What is being asked: Exactly as written, please repeat the data that follows, but not the pictures.

Dataset section:
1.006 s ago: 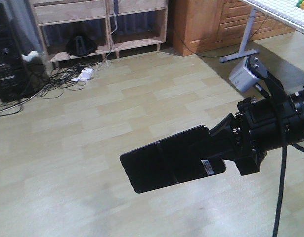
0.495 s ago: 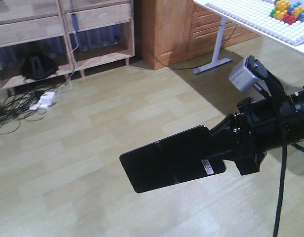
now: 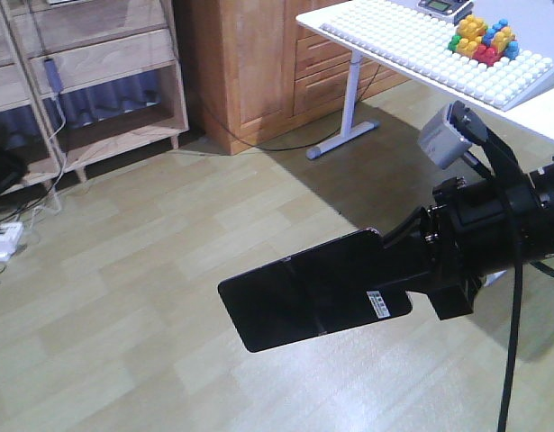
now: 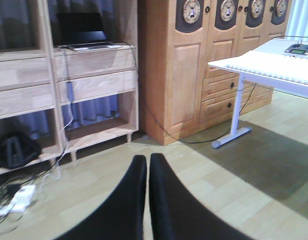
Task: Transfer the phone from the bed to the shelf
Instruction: 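Drive toward the wooden shelf unit with the laptop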
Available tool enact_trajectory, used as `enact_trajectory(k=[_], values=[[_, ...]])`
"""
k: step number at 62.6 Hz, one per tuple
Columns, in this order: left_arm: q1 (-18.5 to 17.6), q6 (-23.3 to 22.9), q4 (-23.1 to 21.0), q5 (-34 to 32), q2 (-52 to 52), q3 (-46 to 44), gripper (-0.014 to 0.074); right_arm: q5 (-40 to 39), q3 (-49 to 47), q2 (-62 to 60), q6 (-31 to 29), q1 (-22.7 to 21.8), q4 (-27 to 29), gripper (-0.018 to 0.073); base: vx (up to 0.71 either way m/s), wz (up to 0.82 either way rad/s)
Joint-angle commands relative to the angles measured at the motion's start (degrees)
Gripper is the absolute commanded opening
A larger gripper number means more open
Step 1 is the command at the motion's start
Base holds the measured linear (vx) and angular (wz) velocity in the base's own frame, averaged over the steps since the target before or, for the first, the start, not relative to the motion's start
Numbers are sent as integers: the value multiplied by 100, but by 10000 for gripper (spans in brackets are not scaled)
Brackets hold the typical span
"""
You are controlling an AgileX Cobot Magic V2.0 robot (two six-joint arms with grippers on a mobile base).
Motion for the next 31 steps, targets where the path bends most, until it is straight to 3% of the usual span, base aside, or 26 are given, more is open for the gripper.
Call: enact_trajectory(k=[1,31], values=[[-20,-33,-52,-415,-77,-122,1,379,-141,-149,-7,-12,450,-2,54,-16],[-20,-33,-52,-415,-77,-122,1,379,-141,-149,-7,-12,450,-2,54,1]])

Expected output:
1.006 s ago: 
0.495 s ago: 
now: 
now: 
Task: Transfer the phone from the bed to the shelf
Instruction: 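Drive toward the wooden shelf unit with the laptop
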Available tool enact_trajectory, used as `enact_trajectory(k=[_], values=[[_, ...]])`
"""
k: step number at 62.6 Hz, one per tuple
Columns, in this order: left_arm: q1 (-18.5 to 17.6), q6 (-23.3 to 22.9), q4 (-23.1 to 21.0), q5 (-34 to 32), q2 (-52 to 52), q3 (-46 to 44), gripper (-0.014 to 0.074); right_arm: q5 (-40 to 39), q3 (-49 to 47), q2 (-62 to 60), q6 (-31 to 29), q1 (-22.7 to 21.8), q4 (-27 to 29), gripper (-0.018 to 0.073); base: vx (up to 0.71 either way m/s), wz (up to 0.82 either way rad/s)
Joint-angle commands relative to the angles measured at the motion's start (degrees)
Gripper is the absolute commanded opening
A larger gripper number means more open
Step 1 is the command at the motion's start
Base holds the measured linear (vx) and angular (wz) velocity in the base's own frame, averaged over the steps since the target before or, for the first, the start, not relative to the motion's start
Numbers are sent as integers: the value multiplied by 100, but by 10000 for gripper (spans in brackets are not scaled)
Brackets hold the typical span
"""
You are controlling an AgileX Cobot Magic V2.0 robot (two six-joint arms with grippers on a mobile base).
Motion for the next 31 steps, targets where the path bends most, until it is straight to 3% of the usual span, base aside, or 26 are given, more is open for the gripper.
Call: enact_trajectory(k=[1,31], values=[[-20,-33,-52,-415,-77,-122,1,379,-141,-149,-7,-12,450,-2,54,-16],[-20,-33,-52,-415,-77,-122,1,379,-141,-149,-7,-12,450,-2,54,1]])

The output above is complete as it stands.